Task to complete: Every line that contains the word "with" should be copied from the records below.

Data records:
◇ ◇ ◇ ◇
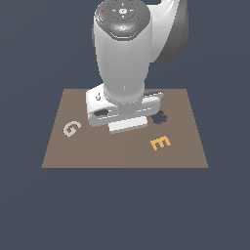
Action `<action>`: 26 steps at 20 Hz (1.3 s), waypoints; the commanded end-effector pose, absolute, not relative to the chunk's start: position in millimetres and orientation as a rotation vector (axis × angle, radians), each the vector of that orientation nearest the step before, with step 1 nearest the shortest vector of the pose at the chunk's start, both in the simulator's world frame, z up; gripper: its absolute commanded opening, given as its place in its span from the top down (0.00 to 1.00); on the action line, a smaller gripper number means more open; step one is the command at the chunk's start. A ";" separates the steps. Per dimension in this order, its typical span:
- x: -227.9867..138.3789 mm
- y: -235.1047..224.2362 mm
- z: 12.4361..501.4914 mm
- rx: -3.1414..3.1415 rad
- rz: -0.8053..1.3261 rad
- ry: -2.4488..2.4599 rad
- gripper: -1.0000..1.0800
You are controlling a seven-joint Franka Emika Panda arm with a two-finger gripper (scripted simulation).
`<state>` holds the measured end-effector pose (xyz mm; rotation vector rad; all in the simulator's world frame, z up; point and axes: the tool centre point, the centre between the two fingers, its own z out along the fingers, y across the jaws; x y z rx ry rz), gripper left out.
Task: Insert a designated object into the corresponding slot on a board.
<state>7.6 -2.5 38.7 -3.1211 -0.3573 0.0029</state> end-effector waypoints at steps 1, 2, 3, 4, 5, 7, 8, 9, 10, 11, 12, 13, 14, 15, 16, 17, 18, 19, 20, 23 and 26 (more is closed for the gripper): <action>-1.1 5.4 39.6 -3.117 0.002 -0.395 1.00; -3.8 7.9 39.8 -3.115 0.002 -0.407 1.00; -6.3 10.2 40.0 -3.114 0.002 -0.417 1.00; -8.4 12.1 40.1 -3.113 0.002 -0.426 1.00; -10.2 13.7 40.3 -3.112 0.002 -0.433 1.00; -12.7 15.9 40.4 -3.110 0.002 -0.444 1.00; -13.5 16.6 40.5 -3.110 0.002 -0.447 1.00; -14.0 17.0 40.5 -3.110 0.002 -0.449 1.00; -14.1 16.9 40.5 -3.110 0.002 -0.449 1.00; -13.4 16.8 40.2 -3.110 0.003 -0.447 1.00; -13.4 16.8 39.8 -3.110 0.003 -0.447 1.00; -13.5 16.7 38.6 -3.110 0.003 -0.447 1.00; -13.6 16.9 36.6 -3.110 0.003 -0.448 1.00; -13.8 17.1 34.1 -3.110 0.003 -0.449 1.00; -14.0 16.9 32.1 -3.110 0.003 -0.449 1.00; -14.1 16.8 30.8 -3.110 0.003 -0.449 1.00; -14.1 17.2 30.6 -3.110 0.002 -0.450 1.00; -14.1 17.2 30.6 -3.110 0.002 -0.450 0.04; -14.1 17.2 30.6 -3.110 0.002 -0.450 0.04; -14.1 17.2 30.6 -3.110 0.002 -0.450 0.04; -14.1 17.2 30.6 -3.110 0.002 -0.450 0.04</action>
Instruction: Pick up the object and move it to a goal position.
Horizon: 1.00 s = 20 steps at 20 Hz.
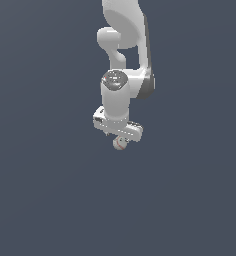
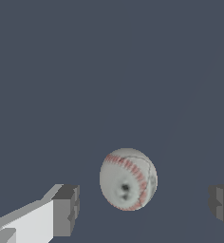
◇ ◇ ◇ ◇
Expected answer:
Action `<action>`: 26 steps at 20 Hz (1.3 s), waypoints; the commanded end-effector pose, absolute, not relative to the chunk's start: position in millimetres and orientation as a rotation vector (axis × angle, radians), each the vector of that orientation nearest the step before, with step 1 nearest the shortest vector of the pose at the chunk's start, both in the simulator's world frame, z up; gripper: its absolute commanded opening, given as its place in its span from the top down (0.00 to 1.00); on the action line, a smaller gripper number means more open; step one is the command at the chunk's start. A ";" separates the steps. Per dimension in this order, its typical span:
You are controlling a seven-joint Franka Emika Panda arm with a two-finger gripper (scripted simulation).

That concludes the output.